Go through the data below and repeat it exactly, skipping each picture.
──────────
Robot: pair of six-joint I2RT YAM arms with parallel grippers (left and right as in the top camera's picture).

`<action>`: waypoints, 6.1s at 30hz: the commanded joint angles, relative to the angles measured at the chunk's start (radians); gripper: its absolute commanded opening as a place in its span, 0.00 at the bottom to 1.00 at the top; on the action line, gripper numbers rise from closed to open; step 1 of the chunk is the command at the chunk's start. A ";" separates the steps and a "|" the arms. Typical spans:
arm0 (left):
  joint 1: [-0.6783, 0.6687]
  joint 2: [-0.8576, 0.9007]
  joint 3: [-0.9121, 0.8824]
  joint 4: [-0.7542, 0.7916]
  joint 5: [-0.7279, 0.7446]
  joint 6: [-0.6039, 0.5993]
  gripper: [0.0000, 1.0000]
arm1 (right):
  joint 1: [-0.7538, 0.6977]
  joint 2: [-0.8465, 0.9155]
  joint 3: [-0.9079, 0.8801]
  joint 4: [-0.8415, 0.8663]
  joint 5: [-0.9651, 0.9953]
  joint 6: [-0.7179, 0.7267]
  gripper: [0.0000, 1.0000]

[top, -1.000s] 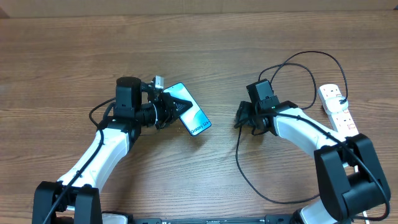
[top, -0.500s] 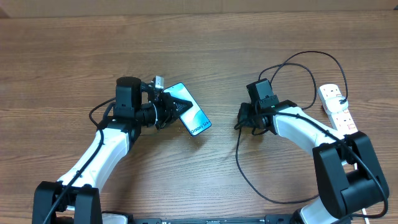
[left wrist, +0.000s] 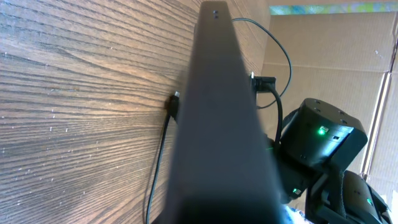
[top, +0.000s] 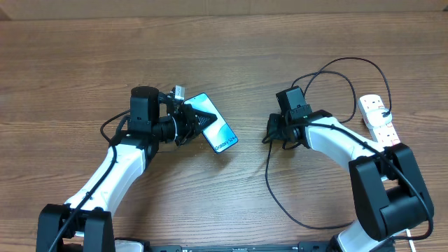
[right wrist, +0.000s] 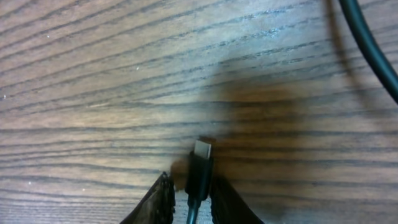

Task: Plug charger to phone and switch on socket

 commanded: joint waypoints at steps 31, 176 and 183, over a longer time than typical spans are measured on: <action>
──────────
*RESPONSE TO THE TASK*:
Robot: pair of six-joint I2RT YAM arms with parallel grippers (left and right as in the top camera's picture).

`<action>`: waypoints, 6.1s at 30hz: the commanded joint angles, relative to the angles measured at the chunk's start (radians); gripper: its absolute commanded opening as a place in its span, 0.00 at the bottom to 1.00 at the top; on the action line, gripper numbers rise from closed to open; step 1 of the chunk is the command at the chunk's start. A ";" separates the steps and a "|" the arms. Typical spans:
arm0 (left):
  joint 1: [-0.6783, 0.6687]
  joint 2: [-0.8576, 0.9007]
  joint 3: [-0.9121, 0.8824]
  joint 4: [-0.7542, 0.7916]
  joint 5: [-0.7279, 0.7446]
  joint 6: [-0.6039, 0.5993]
  gripper: [0.0000, 1.0000]
arm1 (right):
  joint 1: [-0.7538, 0.6977]
  joint 2: [-0.8465, 0.9155]
  joint 3: [-0.9079, 0.8801]
  joint 4: [-0.8415, 0.8663]
  joint 5: [-0.9651, 0.9953]
  joint 6: [-0.7179, 0.7267]
  gripper: [0.0000, 1.0000]

[top, -1.000s] 
[top, -0.500s] 
[left wrist, +0.000s] 
[top, +0.000s] 
[right wrist, +0.000s] 

Task: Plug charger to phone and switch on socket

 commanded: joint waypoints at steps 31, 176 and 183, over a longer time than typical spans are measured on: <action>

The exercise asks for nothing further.